Problem to work on ::
The listing below is to be copied exactly, with pictures excluded.

───── Available data ─────

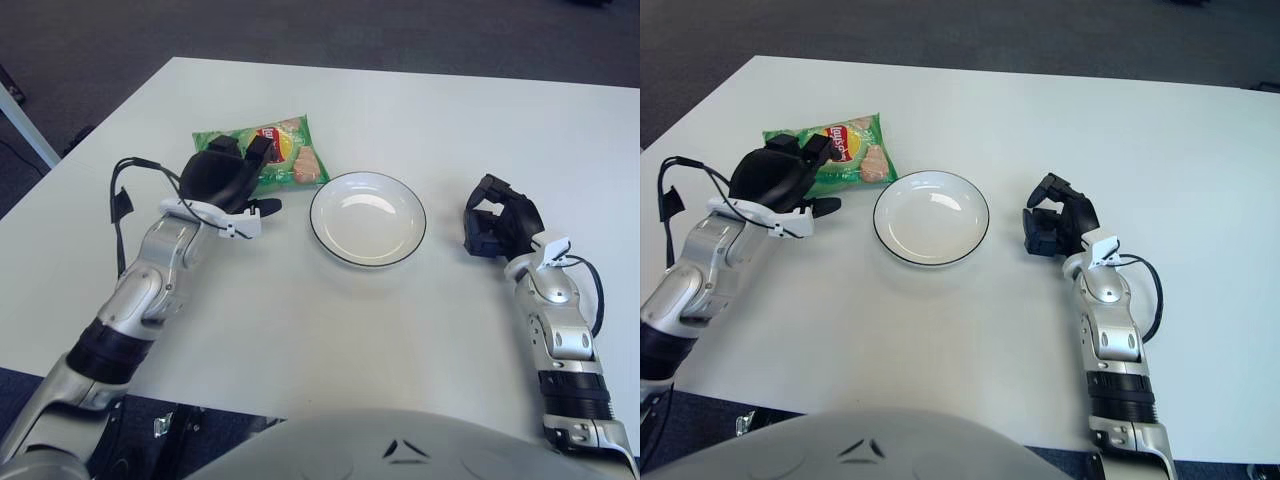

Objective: Put the snack into the plate.

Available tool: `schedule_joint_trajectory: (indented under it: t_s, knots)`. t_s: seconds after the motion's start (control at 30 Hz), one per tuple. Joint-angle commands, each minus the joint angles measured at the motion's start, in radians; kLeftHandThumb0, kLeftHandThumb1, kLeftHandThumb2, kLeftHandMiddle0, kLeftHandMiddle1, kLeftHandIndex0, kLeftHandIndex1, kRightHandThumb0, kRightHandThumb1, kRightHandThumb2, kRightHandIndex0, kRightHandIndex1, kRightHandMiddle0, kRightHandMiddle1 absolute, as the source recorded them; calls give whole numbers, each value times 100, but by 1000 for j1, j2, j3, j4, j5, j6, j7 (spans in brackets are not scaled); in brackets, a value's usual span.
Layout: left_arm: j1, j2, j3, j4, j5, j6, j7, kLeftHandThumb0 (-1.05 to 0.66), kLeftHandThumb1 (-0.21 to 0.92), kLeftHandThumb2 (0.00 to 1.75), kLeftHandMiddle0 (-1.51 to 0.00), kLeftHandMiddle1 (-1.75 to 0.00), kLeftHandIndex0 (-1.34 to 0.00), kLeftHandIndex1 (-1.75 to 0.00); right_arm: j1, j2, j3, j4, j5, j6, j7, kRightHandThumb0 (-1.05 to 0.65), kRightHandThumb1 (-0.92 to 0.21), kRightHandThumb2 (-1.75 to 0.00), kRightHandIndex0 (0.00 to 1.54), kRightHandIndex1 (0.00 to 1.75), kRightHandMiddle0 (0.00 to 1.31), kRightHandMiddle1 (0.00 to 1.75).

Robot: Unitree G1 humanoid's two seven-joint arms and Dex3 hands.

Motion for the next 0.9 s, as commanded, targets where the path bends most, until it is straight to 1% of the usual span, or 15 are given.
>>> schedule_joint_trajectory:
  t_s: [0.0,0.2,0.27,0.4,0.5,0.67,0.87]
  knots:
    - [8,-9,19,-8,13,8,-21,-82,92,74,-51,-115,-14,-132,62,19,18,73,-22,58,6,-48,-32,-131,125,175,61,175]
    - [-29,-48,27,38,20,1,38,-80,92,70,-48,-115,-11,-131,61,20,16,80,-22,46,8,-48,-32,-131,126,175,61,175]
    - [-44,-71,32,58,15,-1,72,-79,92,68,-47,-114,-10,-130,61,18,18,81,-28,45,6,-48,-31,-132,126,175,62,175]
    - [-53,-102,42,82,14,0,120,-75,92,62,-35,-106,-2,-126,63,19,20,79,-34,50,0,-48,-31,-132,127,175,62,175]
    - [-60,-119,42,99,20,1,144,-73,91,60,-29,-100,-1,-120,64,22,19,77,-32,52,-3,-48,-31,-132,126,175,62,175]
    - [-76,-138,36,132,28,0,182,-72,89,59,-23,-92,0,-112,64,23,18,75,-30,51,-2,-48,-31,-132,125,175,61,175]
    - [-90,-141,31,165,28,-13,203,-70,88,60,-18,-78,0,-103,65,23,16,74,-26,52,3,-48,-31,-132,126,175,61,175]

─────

Response area ::
Objective: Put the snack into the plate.

Available tool: `schedule_joint_trajectory: (indented under it: t_s, knots)`. t_s: seconds after the motion's start (control at 30 Hz), one per tuple. Joint-angle commands, each minus the joint angles measured at the motion's start, in radians; kLeftHandThumb0, kLeftHandThumb1, kLeftHandThumb2, kLeftHandMiddle0, kLeftHandMiddle1, kLeftHandIndex0, kLeftHandIndex1, kRightHandThumb0, kRightHandThumb1, kRightHandThumb2, kRightHandIndex0, kRightHandIndex1, kRightHandMiddle0, kRightHandMiddle1 absolute, as the source recorded them; calls give whole numbers, each value times 100, but by 1000 for j1, j2, j3, j4, j5, j6, j7 (spans in brackets are not scaled); in brackets, a value's usual span.
Layout: left_arm: j1, j2, j3, j4, j5, j6, j7, kLeftHandThumb0 (-1.05 to 0.66), kLeftHandThumb1 (-0.21 to 0.92), kLeftHandThumb2 (0.00 to 1.75), kLeftHandMiddle0 (-1.51 to 0.00), kLeftHandMiddle1 (-1.75 to 0.00), kLeftHandIndex0 (-1.34 to 0.00), kLeftHandIndex1 (-1.75 to 0.00); right_arm: j1, j2, j3, j4, j5, j6, j7, kRightHandThumb0 (-1.05 to 0.65), kRightHandThumb1 (-0.92 to 0.21), kRightHandThumb2 (-1.75 to 0.00), kRightHandIndex0 (0.00 to 1.54), kRightHandIndex1 (0.00 to 1.75), kRightHandMiddle0 (0.00 to 1.31), kRightHandMiddle1 (0.00 to 1.75).

Robot: Unitree G1 humanoid's two seven-joint arms and Dex3 hands.

Motion for the next 0.9 s, as commanded, targets where the path bends most, until it is straight to 1% of the usual span, or 15 are given.
>>> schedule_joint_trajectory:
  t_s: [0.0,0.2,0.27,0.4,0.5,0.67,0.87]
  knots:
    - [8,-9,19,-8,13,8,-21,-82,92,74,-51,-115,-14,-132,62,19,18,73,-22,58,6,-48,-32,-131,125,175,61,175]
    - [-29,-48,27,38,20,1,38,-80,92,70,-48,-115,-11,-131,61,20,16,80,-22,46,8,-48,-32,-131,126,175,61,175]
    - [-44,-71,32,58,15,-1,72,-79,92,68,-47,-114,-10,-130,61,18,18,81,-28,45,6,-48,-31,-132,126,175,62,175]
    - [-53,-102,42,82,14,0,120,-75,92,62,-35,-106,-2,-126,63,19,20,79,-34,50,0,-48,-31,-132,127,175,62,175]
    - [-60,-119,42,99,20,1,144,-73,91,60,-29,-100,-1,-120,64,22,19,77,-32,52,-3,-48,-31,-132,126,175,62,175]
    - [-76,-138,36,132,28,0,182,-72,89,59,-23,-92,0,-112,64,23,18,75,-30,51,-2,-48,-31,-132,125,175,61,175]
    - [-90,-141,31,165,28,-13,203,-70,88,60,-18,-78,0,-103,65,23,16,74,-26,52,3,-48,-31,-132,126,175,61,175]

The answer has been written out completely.